**Directions**:
Up to and including the line with "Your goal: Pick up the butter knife", please reproduce the lines below exactly, beginning with the first.
[Opening Supplied data section]
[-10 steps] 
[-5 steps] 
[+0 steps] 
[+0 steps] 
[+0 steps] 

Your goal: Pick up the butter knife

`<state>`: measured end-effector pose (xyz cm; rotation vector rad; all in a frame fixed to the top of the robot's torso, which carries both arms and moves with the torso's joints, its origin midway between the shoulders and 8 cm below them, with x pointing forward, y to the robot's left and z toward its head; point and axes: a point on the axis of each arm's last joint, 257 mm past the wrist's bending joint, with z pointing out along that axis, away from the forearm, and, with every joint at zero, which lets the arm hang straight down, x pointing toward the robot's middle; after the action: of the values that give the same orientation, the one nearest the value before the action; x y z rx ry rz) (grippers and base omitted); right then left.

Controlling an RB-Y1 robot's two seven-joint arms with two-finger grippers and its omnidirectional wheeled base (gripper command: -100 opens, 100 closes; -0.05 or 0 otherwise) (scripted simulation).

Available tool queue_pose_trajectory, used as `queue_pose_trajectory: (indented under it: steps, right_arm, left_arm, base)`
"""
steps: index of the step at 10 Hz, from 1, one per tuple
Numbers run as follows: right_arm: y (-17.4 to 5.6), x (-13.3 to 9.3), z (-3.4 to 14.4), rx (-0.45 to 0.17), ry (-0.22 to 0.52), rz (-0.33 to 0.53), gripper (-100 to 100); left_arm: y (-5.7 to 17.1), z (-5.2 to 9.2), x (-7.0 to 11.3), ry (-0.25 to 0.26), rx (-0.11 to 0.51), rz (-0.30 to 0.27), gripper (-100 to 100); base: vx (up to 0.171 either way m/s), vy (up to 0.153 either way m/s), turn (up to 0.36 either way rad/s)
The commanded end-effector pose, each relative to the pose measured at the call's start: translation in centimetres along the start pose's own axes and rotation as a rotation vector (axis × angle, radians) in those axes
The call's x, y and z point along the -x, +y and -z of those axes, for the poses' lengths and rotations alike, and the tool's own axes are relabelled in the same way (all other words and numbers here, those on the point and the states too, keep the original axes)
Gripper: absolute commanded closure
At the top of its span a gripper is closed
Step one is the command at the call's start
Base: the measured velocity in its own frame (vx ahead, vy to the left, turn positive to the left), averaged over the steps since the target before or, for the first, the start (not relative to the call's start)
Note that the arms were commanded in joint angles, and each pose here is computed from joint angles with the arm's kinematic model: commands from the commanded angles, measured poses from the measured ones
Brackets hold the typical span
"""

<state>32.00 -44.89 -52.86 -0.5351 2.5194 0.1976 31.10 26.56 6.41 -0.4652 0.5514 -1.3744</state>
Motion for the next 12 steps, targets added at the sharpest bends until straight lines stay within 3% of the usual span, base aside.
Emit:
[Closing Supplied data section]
**Answer**:
[-10 steps] 
[-5 steps] 
[+0 steps] 
[+0 steps] 
[+0 steps] 

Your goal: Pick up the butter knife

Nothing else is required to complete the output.